Published:Tuesday, January 27, 2009 11:08 AM PST
Serving the South Coast of Oregon

Man receives 30 days in rape case
Tuesday, January 27, 2009 11:08 AM PST

COQUILLE — The victim of a 22-year-old church volunteer’s sexual advances shared her story in court Monday, reading from a prepared statement in between sobs.

The victim focused on the emotional toll of sleeping with a man seven years her senior. She left it to Coos County District Attorney R. Paul Frasier to fill in the details of what happened and a Curry County judge to sentence the man, Damon J. Noel, on Monday to 30 days in jail and three years probation for the crime.

*Damon Noel, convicted


Noel picked her up at the Boys & Girls Club on Nov. 24. He took her back to his home and into his bedroom, where music was playing and candles were burning. They had sex.

Four days later, police arrested Noel. He pleaded guilty on Jan. 14 to a charge of third-degree rape.

Frasier said Noel established a relationship with his 15-year-old victim by volunteering at College Park Community Church in North Bend.

“He used his position to ingratiate himself with her,” he said following the hearing.

The teenager’s mom said her daughter appeared distraught in the days following her sexual rendezvous. The mother visited her daughter’s MySpace account, where a message was posted that something had happened between her and Noel. She then went to her daughter’s cell phone, where she found text messages from Noel that were extremely inappropriate, she said.

When she confronted the teenager with these things, she started crying, her mother said.

The whole family drove over to the North Bend Police Department, where officers asked that the girl call Noel to see how he would respond. Frasier said Noel suggested the girl should lie to police about what had happened.

“‘Well, I could go to jail if you tell the truth,’” Frasier read from transcripts of the phone conversation, which was recorded. “‘Please, God, lie your ass off.’”

Instead, the girl suggested meeting with Noel near Boynton Park, where police arrested Noel on Nov. 28. Frasier said Noel admitted to police that he had sex with the girl knowing she was younger than 16 (see definition below).

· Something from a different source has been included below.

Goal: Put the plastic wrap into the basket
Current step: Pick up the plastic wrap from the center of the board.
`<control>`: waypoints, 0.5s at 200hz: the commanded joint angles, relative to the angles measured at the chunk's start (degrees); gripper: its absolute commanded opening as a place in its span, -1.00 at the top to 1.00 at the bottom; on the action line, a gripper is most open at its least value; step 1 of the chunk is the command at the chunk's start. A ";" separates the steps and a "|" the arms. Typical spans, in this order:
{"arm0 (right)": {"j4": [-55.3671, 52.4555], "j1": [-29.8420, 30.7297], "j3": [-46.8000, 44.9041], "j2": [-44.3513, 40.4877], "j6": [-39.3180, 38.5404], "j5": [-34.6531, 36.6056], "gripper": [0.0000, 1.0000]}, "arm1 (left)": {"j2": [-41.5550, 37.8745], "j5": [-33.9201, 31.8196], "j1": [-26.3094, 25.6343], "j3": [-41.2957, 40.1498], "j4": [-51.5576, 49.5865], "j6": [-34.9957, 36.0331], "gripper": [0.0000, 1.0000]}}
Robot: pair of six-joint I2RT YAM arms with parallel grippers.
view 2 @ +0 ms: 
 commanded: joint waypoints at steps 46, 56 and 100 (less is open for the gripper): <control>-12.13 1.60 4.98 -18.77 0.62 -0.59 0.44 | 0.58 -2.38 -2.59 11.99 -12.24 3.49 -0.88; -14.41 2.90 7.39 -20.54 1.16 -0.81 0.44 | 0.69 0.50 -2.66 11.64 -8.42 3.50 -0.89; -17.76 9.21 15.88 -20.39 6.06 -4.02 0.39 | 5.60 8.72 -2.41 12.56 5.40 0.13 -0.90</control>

Judge Jesse Margolis stepped in to oversee the sentencing due to a scheduling conflict among Coos County judges. Before Margolis issued his ruling, Noel apologized to the girl, her family as well as his. He said he hadn’t intended to harm the girl, though he knew what he did was wrong.

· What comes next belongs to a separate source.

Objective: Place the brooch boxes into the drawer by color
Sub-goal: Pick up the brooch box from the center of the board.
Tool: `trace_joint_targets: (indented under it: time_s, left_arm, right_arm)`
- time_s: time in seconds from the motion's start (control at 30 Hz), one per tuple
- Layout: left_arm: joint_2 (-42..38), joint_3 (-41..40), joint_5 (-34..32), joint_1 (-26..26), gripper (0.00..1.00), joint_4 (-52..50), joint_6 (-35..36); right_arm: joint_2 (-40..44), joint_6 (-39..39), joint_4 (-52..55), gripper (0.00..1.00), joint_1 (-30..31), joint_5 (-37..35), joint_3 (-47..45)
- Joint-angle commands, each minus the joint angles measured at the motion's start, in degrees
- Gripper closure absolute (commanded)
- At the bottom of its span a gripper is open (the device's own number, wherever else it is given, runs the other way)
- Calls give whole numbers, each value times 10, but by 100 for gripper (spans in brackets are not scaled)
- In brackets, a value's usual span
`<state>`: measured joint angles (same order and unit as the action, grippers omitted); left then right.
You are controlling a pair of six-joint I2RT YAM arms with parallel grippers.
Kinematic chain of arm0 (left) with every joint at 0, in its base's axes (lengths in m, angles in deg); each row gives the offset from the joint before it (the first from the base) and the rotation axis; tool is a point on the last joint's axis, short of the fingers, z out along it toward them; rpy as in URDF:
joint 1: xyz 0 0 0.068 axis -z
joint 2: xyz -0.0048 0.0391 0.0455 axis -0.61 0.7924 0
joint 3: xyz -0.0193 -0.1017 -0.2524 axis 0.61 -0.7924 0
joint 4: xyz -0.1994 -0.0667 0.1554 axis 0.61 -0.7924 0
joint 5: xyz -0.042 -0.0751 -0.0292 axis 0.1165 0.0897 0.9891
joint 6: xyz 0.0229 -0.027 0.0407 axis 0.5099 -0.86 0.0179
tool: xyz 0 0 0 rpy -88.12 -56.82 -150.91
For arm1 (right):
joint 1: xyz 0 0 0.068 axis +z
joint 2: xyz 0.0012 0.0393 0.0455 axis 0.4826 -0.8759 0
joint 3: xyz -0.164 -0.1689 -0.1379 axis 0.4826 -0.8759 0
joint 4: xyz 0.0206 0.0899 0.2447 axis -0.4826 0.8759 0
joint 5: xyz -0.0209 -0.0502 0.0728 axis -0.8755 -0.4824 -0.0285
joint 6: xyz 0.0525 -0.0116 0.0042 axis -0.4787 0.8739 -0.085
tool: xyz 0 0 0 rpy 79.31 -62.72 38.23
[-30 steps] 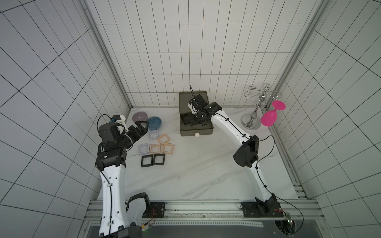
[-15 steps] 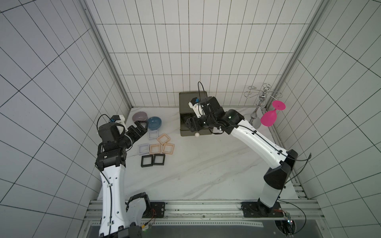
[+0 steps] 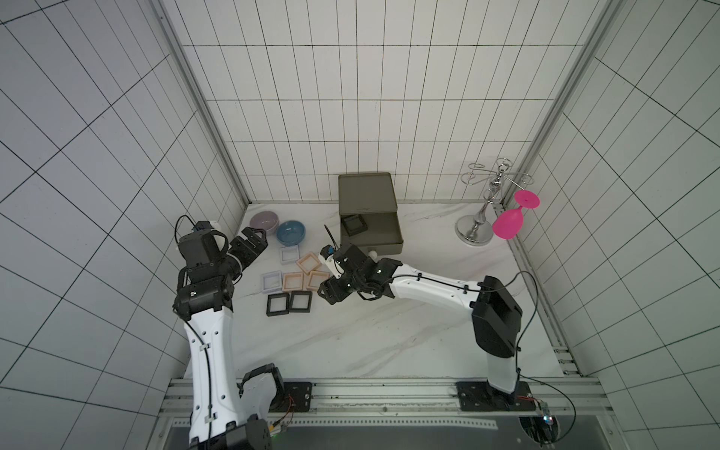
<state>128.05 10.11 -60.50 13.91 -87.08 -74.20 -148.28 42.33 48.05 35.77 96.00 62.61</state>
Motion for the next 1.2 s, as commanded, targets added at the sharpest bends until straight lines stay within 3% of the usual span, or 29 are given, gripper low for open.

“My actions were still very irresponsible,” he said.

The girl testified, describing the anguish of taking a rape exam, worrying about becoming pregnant and no longer feeling safe at church.

“Now my friends and family see a different me. ... They see a young girl just trying to hold it all together and not show the ugly feeling this crime put inside of me,” she said.

As part of his sentence, Noel will be registered as a sex offender and must take an HIV test. He also will be restricted from having contact with juveniles and the church. Frasier said the sentence was the maximum he could obtain given Noel’s relatively crime-free background.

At least half a dozen members of the church’s youth group attended the hearing. Corinna Warner, 18, said she considered Noel a really close friend when he was arrested but thought he should have gotten a harsher sentence.

“(She) is going to be shaken up about this for a lot more than a month,” she said, contrasting it to Noel’s punishment for the crime.

Tina Guetterman, the church’s youth leader, said the experience has been hard for the group and the church, though everyone has rallied around the girl.

“I think he messed up,” she said. “I think he made a terrible mistake.”

The girl’s mother said she was disappointed the crime doesn’t fall under the Measure 11 statute requiring harsher minimum sentences, though she takes solace in knowing that if Noel commits a future crime, he will face a stiffer penalty.

“We hope (she) is the last victim,” she said.

Noel’s aunt, the Rev. Barbara Fernell, of Marina, Calif., was in attendance at the hearing and suggested both Noel and the girl were victims, though the judge had to go by the law.

“A young girl shouldn’t go to a man’s house and a young man shouldn’t take a woman to his house. Children should think twice,” she said.